About this task:
Using the entries that follow, write out the line containing "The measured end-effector", the line containing "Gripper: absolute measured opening", and every line between them, exactly and nothing else.

Given records Block Start

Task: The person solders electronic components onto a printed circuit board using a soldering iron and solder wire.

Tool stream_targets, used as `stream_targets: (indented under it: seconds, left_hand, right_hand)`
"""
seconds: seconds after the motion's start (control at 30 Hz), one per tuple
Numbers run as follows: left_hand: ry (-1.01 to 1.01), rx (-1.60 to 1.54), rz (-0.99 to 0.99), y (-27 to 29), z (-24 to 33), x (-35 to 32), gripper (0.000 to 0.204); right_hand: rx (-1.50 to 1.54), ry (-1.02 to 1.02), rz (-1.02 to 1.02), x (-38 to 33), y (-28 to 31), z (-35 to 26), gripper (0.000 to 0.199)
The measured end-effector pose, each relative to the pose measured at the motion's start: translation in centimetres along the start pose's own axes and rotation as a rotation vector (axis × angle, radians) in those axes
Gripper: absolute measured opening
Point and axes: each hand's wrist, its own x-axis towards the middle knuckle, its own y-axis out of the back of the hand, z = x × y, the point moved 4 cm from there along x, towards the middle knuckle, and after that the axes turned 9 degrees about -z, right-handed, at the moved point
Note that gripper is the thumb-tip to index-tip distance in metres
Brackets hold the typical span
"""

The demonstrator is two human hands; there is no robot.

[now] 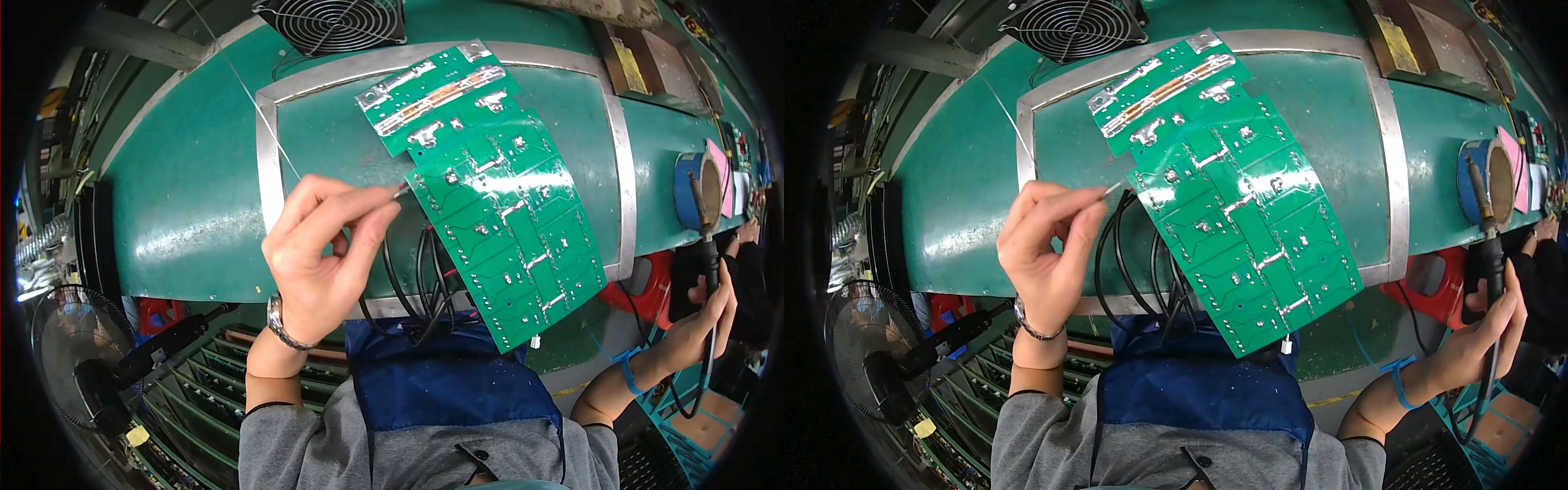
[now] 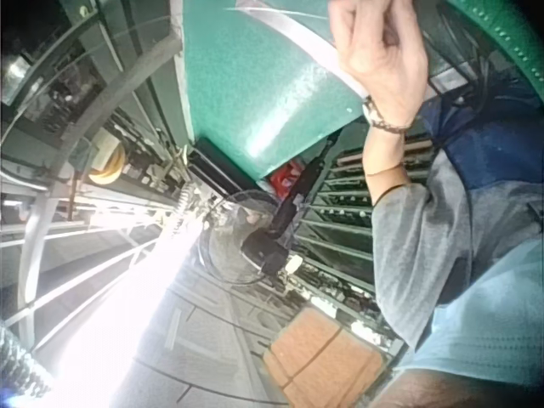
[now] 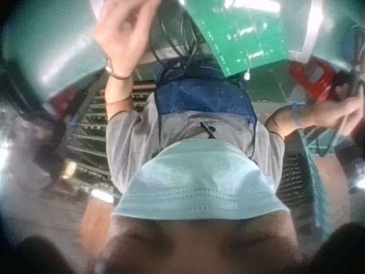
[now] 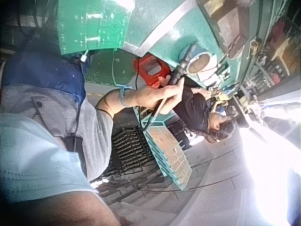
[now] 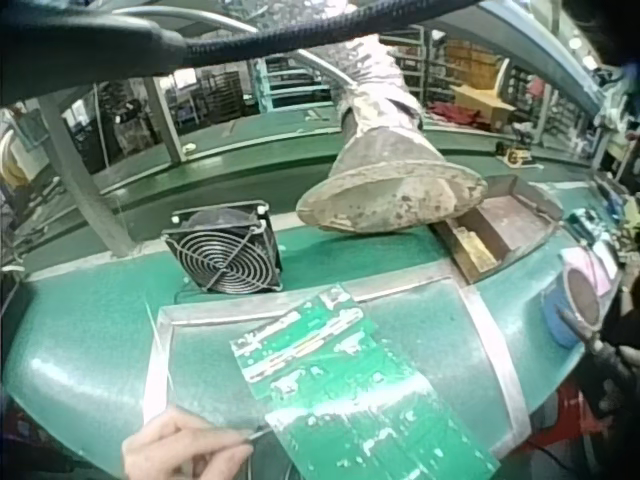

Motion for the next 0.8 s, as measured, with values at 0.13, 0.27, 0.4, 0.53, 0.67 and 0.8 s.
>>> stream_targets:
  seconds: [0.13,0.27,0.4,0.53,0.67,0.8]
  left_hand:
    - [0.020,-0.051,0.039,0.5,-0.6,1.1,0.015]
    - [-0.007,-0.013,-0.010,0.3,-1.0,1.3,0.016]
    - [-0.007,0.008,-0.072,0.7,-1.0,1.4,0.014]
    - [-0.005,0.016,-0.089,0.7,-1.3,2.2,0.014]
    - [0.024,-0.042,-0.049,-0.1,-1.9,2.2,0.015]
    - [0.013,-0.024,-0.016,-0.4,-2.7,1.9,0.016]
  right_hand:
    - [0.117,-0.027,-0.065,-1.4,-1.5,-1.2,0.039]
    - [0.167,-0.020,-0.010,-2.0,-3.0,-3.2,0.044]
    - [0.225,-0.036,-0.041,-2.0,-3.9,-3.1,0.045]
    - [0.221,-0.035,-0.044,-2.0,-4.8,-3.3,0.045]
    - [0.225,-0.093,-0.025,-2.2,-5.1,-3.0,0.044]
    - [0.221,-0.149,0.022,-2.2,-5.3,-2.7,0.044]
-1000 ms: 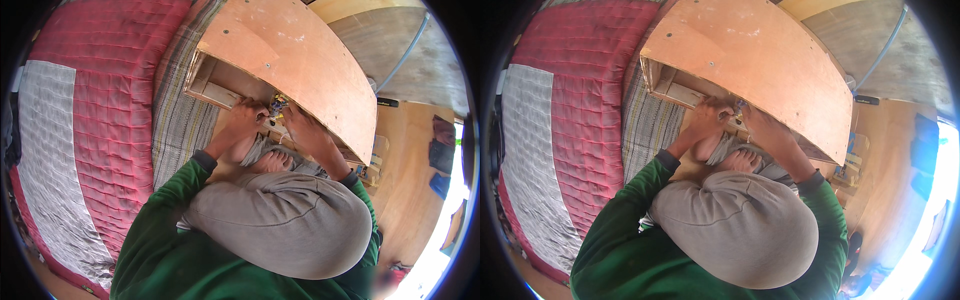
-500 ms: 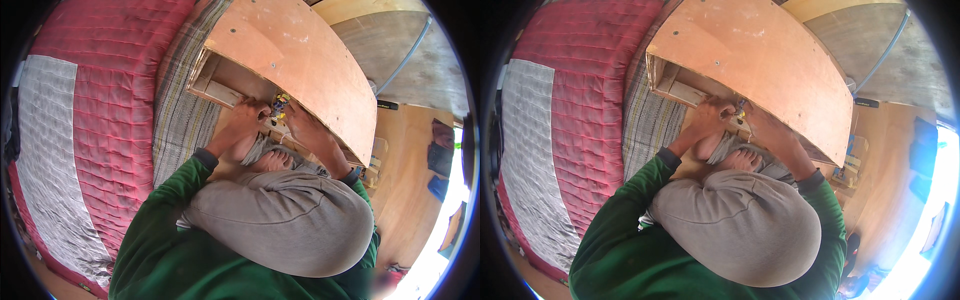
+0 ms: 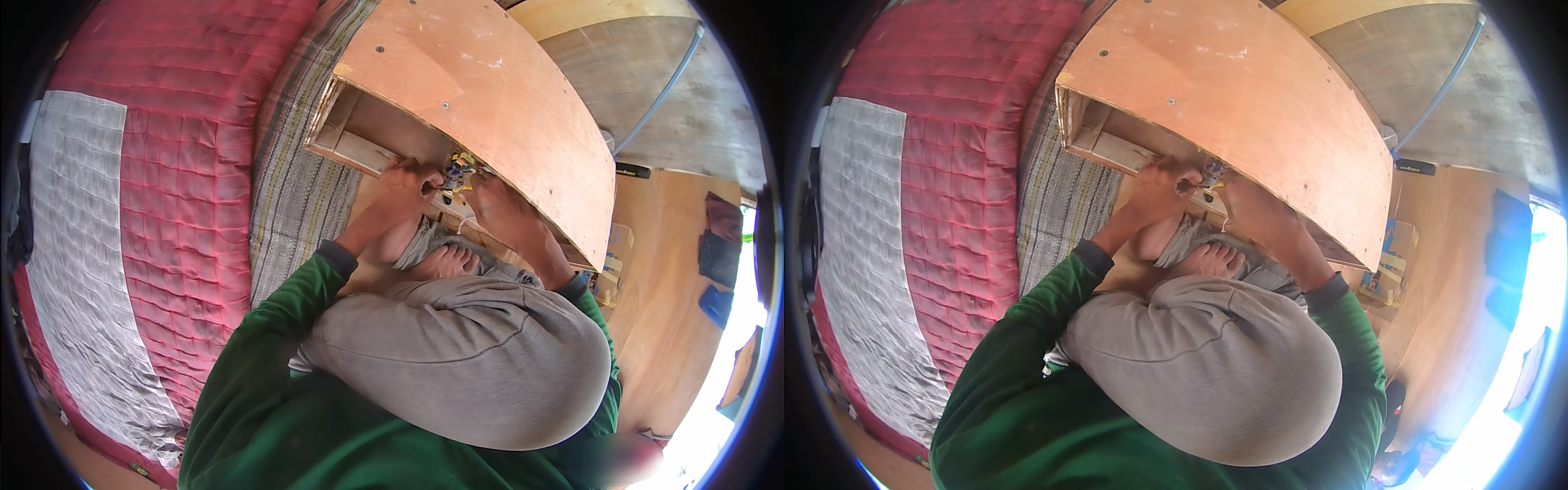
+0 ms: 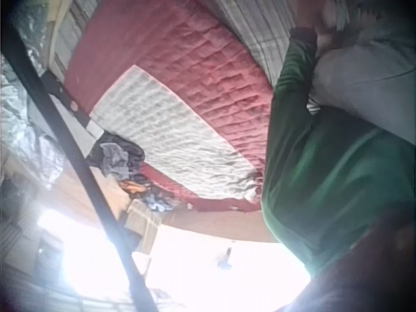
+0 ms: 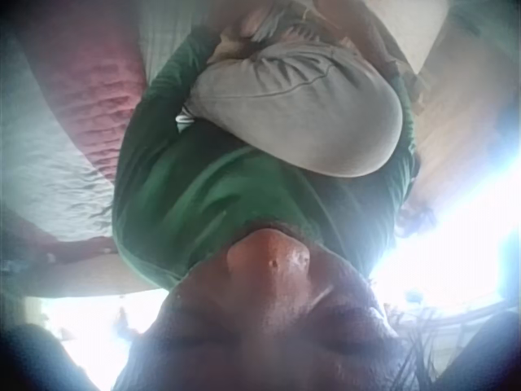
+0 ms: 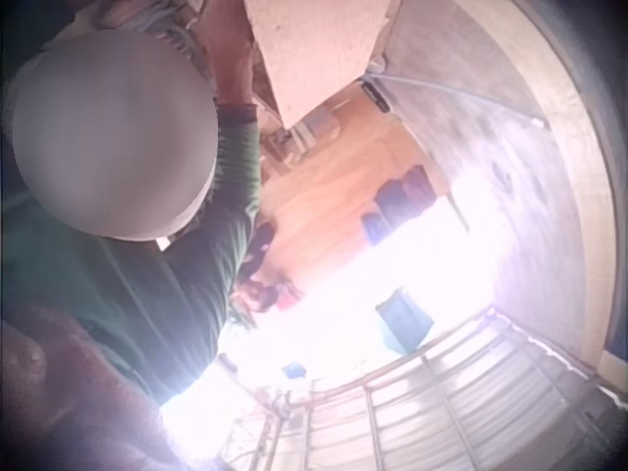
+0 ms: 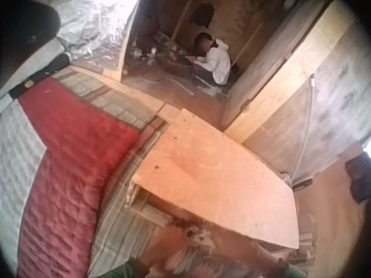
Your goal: The person sits on a mattress and works on a wooden box containing electronic components. They connect wires to a circuit board, handle a small black component, and open a cardboard box to retrieve additional parts.
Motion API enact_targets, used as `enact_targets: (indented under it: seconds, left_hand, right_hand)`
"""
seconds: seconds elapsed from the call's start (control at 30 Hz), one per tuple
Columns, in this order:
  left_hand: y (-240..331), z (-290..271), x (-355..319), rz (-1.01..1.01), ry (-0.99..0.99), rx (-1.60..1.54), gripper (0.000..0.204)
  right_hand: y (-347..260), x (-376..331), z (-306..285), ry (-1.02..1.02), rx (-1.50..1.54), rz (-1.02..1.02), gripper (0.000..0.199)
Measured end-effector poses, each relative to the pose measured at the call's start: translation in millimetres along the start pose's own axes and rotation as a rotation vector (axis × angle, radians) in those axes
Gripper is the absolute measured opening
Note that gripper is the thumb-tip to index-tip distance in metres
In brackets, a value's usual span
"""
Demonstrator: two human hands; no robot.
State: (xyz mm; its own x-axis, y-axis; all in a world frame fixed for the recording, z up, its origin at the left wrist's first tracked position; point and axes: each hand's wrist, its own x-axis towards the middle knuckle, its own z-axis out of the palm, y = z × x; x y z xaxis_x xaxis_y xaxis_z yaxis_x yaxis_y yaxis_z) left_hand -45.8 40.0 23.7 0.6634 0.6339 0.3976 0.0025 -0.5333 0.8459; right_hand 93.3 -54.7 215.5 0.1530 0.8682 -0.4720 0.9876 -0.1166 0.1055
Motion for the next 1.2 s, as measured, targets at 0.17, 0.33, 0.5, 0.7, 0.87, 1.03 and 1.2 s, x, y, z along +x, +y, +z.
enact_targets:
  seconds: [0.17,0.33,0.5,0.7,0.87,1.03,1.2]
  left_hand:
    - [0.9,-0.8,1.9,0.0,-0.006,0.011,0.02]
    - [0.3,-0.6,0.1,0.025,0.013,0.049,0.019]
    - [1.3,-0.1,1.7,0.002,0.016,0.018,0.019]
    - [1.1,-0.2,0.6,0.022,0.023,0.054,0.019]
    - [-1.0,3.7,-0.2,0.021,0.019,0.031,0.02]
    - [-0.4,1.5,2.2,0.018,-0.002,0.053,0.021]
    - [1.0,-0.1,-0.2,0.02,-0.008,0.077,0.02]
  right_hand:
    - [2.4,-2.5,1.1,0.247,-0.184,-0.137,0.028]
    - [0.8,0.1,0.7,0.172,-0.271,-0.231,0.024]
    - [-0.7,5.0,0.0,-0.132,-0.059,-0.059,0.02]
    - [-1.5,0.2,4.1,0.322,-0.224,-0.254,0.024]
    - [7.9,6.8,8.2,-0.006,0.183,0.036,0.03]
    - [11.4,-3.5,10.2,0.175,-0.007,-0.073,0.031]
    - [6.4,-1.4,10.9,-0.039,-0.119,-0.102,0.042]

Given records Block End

Result:
The measured end-effector pose, each relative to the pose measured at the motion's start: translation in centimetres along the start pose's own axes and rotation as a rotation vector (axis × angle, radians) in those axes
Gripper: absolute measured opening

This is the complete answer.